Genelkurmay Başkanlığı görevini Orgeneral Işık Koşaner'e devreden Orgeneral İlker Başbuğ, zor bir dönemde Genelkurmay Başkanlığı görevini yürüttüğünü söyleyerek, "Silahlı Kuvvetlerin yaşadığı bu zor dönemin bir tesadüf olduğunu düşünmüyorum. Her şeye rağmen inancım odur ki zaman her şeyi açığa çıkarır ve TSK, yaşamakta olduğu bu süreçten daha güçlü olarak çıkacaktır. Fırtınalı denizde gemisini en az hasarla karaya yanaştıran kaptanların tarihi başka, gemisini terk edenlerin tarihi başka
yazılır" dedi.
Orgeneral Başbuğ, Genelkurmay karargahındaki devir teslim töreninde yaptığı konuşmada terörle mücadeleye yönelik ilginç değerlendirmelerde bulundu. Terör karşısında boyun eğemeyeceklerini, mücadeleye kararlılıkla devam etmek zorunda olduklarını belirten Başbuğ, Türkiye'nin terörle mücadele ettiği 30 yıl boyunca çok acı kayıplar yaşadığını, bedeller ödediğini, devletler ve milletlerin gereken durumlarda bedel ödemeye hazır olmaları gerektiğini söyledi. 1993-1999 safhasının, bölücü terör örgütüne asıl
darbenin vurulduğu ve güvenlik kuvvetlerinin, bölücü terör örgütüne karşı yürüttüğü mücadeleyi kazandığı dönem olarak değerlendirildiğini belirten Orgeneral Başbuğ, 2004 yılından itibaren Türkiye'de PKK terör örgütünün eylemlerinin tekrar tırmanışa geçtiğini anlattı. Orgeneral Başbuğ şunları kaydetti:
"Elbette 1994-2004 yılları arasındaki süreç ilgililer ve yetkililer tarafından incelenecektir. Ancak bir gerçeğin da altını çizelim. Türkiye'de terör eylemlerinin azaldığı ya da hiç olmadığı dönemler yanlış anlaşıldı. Sanki terör örgütü bitti, dağıldı zannedildi. Aslında terör örgütünün dağ kadrosu duruyordu. Terör örgütünün ağır darbe aldığı 1999 yılından sonra yaşanan süreç belki daha iyi değerlendirilebilseydi o günkü şartlarda daha sağlıklı bazı tedbirler de alınabilirdi. Unutulmamalı ki eylemler
sürerken alınan tedbirler, istenen olumlu sonuçları ortaya çıkarmıyor."

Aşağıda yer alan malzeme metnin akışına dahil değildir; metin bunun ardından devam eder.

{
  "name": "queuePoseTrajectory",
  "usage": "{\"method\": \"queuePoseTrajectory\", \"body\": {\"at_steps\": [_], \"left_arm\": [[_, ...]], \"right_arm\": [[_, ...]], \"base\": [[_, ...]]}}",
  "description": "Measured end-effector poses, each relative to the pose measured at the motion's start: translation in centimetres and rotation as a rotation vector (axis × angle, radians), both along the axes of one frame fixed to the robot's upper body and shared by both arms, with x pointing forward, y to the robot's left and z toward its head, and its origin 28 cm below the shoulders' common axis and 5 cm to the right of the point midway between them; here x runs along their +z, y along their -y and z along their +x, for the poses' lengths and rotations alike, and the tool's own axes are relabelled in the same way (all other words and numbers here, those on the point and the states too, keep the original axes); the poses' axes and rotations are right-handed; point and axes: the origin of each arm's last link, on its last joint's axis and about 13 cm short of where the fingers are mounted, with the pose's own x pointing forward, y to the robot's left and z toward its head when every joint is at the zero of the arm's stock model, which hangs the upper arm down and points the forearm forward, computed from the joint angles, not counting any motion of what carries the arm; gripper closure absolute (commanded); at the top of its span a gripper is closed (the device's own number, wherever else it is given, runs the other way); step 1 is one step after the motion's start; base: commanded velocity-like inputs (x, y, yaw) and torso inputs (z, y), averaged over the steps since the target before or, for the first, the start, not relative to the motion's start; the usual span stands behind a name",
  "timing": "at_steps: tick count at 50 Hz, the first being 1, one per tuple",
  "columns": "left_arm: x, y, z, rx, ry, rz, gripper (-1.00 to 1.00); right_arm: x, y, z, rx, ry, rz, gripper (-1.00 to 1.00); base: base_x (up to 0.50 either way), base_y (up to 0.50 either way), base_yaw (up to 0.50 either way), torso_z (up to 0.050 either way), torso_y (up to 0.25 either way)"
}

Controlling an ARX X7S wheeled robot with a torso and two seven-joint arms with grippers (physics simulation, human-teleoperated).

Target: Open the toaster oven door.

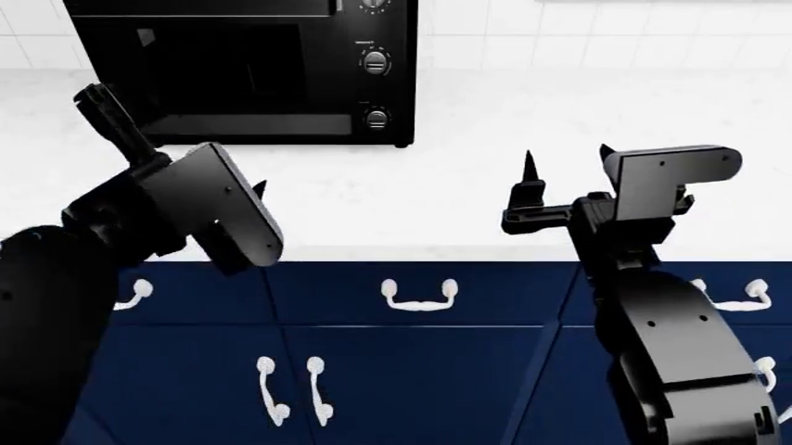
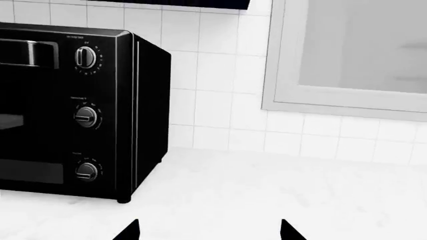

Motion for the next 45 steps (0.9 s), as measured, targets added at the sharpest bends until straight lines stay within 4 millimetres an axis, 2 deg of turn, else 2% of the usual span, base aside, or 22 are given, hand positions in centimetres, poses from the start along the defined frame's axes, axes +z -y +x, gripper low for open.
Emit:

Orgeneral Başbuğ, bölücü terör örgütünün elimine edilebilmesi için örgüte katılımların, finans ve para kaynağının kontrol altına alınması ve Irak'ın kuzeyindeki bölücü örgüt varlığının mutlaka etkisiz hale getirilmesinin zorunlu olduğunu söyledi.

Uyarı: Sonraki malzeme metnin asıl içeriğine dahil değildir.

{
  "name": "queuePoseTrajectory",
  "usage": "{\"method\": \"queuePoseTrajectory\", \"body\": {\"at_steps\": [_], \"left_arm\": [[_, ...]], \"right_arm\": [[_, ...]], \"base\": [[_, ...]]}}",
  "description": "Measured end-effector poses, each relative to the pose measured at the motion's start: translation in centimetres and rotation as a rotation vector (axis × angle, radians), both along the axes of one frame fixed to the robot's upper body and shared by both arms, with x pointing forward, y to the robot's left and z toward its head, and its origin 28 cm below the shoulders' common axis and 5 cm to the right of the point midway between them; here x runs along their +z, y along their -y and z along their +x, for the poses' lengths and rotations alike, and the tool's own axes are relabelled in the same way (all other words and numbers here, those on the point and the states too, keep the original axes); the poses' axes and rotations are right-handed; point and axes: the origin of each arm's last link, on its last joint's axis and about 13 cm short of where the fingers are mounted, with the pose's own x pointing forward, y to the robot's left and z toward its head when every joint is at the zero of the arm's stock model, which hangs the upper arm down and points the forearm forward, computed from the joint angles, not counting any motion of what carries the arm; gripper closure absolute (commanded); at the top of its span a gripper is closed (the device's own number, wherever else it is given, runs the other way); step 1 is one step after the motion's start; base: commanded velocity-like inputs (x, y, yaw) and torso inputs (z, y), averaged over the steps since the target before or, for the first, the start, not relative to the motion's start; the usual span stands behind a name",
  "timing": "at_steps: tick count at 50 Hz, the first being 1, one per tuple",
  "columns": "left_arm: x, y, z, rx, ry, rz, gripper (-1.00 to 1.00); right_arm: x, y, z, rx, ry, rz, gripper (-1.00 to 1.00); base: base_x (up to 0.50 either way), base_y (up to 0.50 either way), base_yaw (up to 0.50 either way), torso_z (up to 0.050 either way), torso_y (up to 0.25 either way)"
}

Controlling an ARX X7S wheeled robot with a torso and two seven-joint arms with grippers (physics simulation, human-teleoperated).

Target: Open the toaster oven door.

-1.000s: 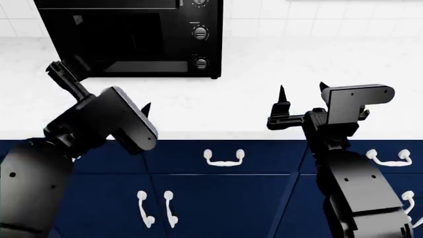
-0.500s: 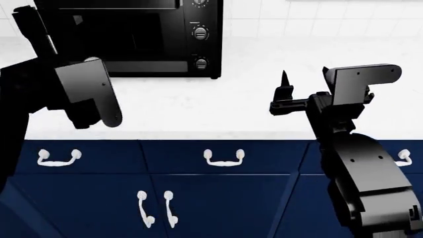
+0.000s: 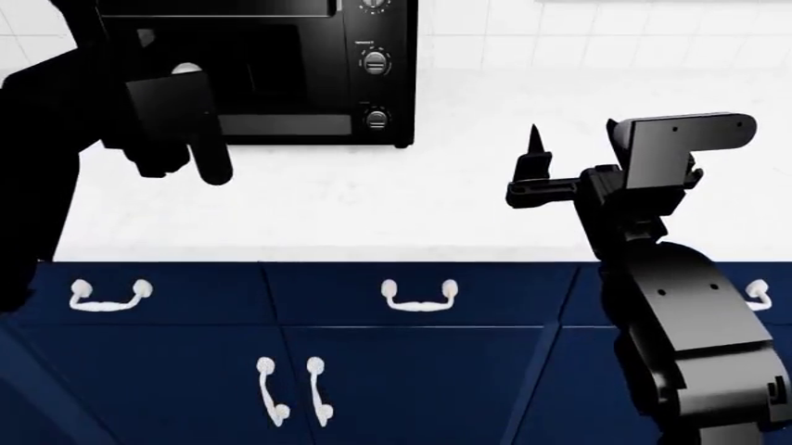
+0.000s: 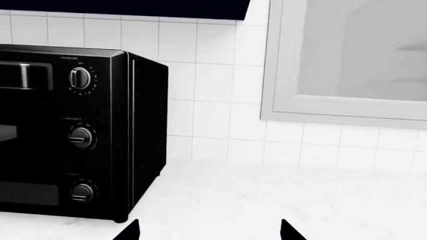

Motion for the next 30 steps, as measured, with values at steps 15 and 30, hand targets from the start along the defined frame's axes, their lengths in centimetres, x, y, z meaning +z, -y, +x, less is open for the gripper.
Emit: {"method": "queuePoseTrajectory", "body": {"at_steps": [15,30], "left_arm": [[-0.22,0.05,0.33,-0.005,0.000,0.014,-1.00],[-0.36,0.04,0.41,-0.005,-0.004,0.020,-1.00]], "right_arm": [[-0.12,-0.07,-0.05,-0.002,-0.008,-0.003,-1.00],[-0.24,-0.06,-0.12,-0.002,-0.011,-0.001,-1.00]], "base": [[0.08,0.00,0.00,0.000,0.000],[0.08,0.00,0.00,0.000,0.000]]}}
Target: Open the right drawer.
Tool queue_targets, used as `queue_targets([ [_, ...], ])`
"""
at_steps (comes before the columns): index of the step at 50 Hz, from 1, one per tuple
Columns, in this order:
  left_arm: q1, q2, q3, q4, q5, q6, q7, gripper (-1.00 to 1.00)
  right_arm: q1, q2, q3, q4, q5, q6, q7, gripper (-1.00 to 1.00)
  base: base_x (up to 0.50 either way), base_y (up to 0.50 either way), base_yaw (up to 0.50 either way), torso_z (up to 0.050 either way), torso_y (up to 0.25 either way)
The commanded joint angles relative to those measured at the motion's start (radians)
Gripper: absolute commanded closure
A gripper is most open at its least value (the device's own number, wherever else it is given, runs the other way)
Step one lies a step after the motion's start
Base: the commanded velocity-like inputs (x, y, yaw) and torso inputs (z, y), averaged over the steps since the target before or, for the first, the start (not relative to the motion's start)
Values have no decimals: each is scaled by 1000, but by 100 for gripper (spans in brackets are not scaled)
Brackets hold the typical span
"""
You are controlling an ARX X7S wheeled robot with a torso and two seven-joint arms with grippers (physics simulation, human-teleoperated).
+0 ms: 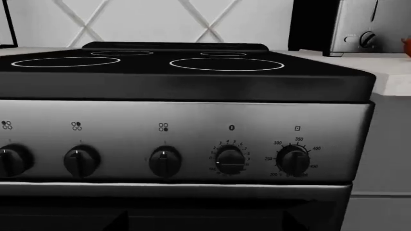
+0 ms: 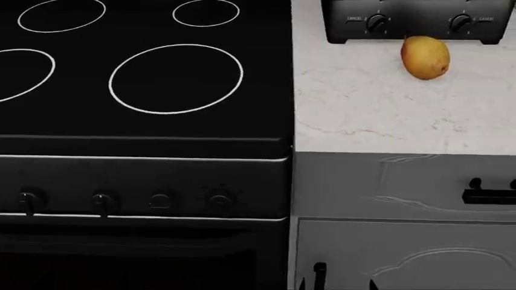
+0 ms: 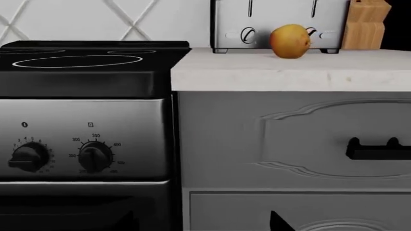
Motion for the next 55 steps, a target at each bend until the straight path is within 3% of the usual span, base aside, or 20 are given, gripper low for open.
queue_targets([
  [1, 0, -14, 16, 3, -13, -1, -18, -100, 0, 15, -17, -4, 15, 0, 17, -100, 0, -320, 0, 0, 0],
  [55, -7, -61, 70, -6, -63, 14, -72, -100, 7, 63, -70, 5, 69, -16, 73, -100, -2, -322, 0, 0, 0],
])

Anayasa'ya göre Türkiye'de askerlik hizmetinin bir vatan borcu olduğunu dile getiren Başbuğ, askerlik hizmetinin 'tek tip askerlik' şekline dönüştürülmesinin uygun olacağını değerlendirdiklerini söyledi. Türk ordusunu emsalsiz kılan gücün, Mehmetçiğin cesareti, kahramanlığı ve fedakarlığı olduğunu vurgulayan Başbuğ, ancak bütün bunlara rağmen İç Güvenlik Harekatında yürütülen bazı görevlerde devamlılığın sağlanması için bazı birliklerin profesyonel hale getirilmesinin de zorunluluk olduğunu belirtti. İç
güvenlik harekatının icrası sırasında zaman zaman bu zorlu mücadeleyle ilgili çeşitli iddiaların ortaya atıldığına işaret eden Orgeneral Başbuğ, TSK'nın veremeyeceği hiçbir hesabın olmadığını vurguladı. Orgeneral Başbuğ, "Önemli olan bu tip olaylarda ihmal var mıdır, suç unsuru var mıdır sorularına cevap aranmasıdır. Böyle durumlarda mutlaka olaylar idari ve adli yönleriyle soruşturulur. Soruşturma sonuçları da kamuoyuyla paylaşılır. Soruşturması devam eden olaylara ilişkin açıklama yapılmasını beklemek ise
her şeyden önce hukuk sistemine saygısızlıktır. Yapılan ve yapılabilecek olan hataların gündeme taşınmasından hiçbir zaman rahatsızlık duymayız. Bizi asıl rahatsız eden TSK'nın art niyetle ve önyargı ile sadece kendilerince hatalı olduğu uygulamalarının ısrarla, günlerce ve aylarca medyada gündeme getirilmeye çalışılmasıdır" şeklinde konuştu.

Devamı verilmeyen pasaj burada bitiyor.